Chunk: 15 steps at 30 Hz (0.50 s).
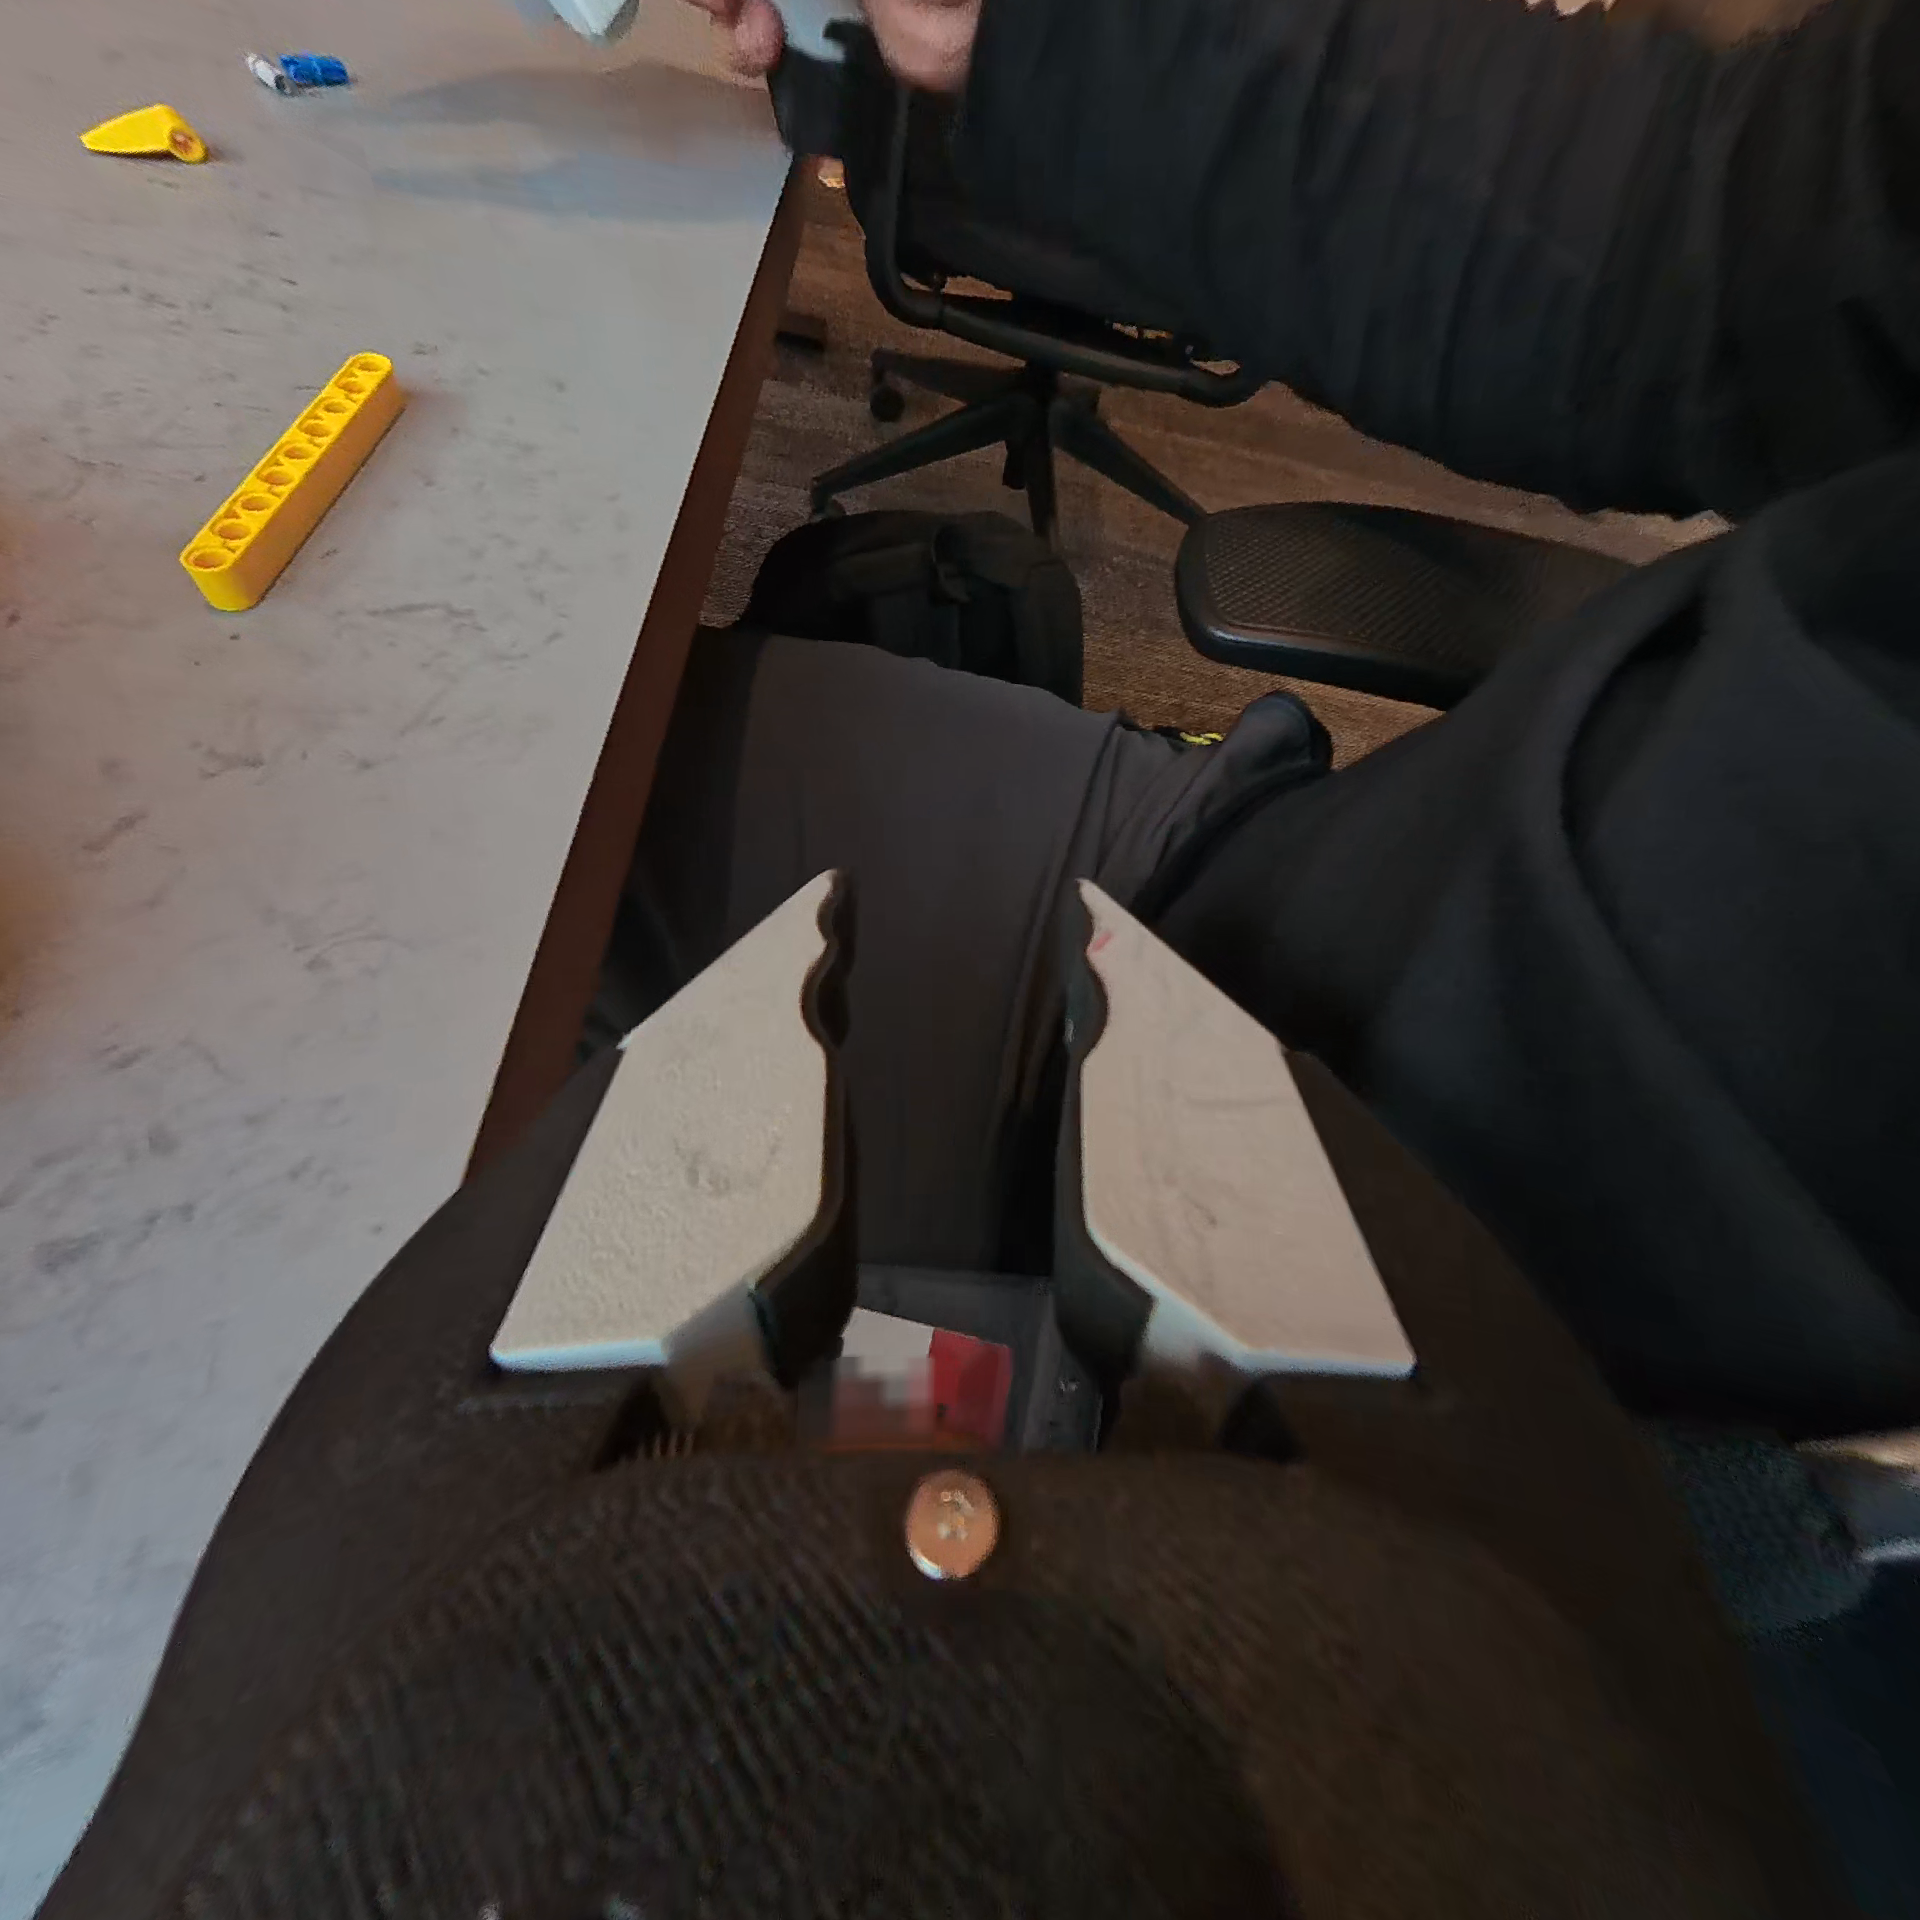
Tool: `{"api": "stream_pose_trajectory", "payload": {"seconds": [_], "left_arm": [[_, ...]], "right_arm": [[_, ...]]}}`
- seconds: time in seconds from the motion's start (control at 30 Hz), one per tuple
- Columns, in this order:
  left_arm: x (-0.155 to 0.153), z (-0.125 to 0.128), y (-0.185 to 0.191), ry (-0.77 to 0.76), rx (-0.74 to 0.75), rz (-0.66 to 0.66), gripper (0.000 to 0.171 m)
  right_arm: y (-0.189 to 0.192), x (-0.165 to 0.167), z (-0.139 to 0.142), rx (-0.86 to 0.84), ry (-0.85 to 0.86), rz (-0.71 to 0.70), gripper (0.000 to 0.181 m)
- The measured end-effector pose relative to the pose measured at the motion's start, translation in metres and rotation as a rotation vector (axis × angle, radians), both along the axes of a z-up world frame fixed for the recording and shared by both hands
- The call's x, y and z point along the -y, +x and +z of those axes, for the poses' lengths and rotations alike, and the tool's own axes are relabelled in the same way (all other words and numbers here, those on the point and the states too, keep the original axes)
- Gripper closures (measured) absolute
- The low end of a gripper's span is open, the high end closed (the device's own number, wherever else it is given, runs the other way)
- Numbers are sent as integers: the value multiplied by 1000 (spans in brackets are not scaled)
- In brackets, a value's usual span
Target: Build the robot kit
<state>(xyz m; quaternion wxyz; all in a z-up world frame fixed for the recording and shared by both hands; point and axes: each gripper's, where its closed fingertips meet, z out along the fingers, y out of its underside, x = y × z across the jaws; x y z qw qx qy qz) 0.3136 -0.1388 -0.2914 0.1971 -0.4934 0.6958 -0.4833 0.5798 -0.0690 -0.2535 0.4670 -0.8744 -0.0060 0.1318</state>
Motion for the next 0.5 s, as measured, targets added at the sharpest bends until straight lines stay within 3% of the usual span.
{"api": "stream_pose_trajectory", "payload": {"seconds": [0.33, 0.5], "left_arm": [[0, 0, 3, 4, -10, 14, 134], [2, -5, 2, 17, -21, 10, 134]], "right_arm": [[34, 5, -13, 231, -144, -32, 164], [34, 9, -13, 183, -130, -33, 161]]}}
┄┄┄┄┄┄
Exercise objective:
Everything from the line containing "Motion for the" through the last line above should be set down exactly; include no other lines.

Answer area:
Motion for the next 0.5 s, as measured, targets added at the sharpest bends until straight lines stay within 3% of the usual span.
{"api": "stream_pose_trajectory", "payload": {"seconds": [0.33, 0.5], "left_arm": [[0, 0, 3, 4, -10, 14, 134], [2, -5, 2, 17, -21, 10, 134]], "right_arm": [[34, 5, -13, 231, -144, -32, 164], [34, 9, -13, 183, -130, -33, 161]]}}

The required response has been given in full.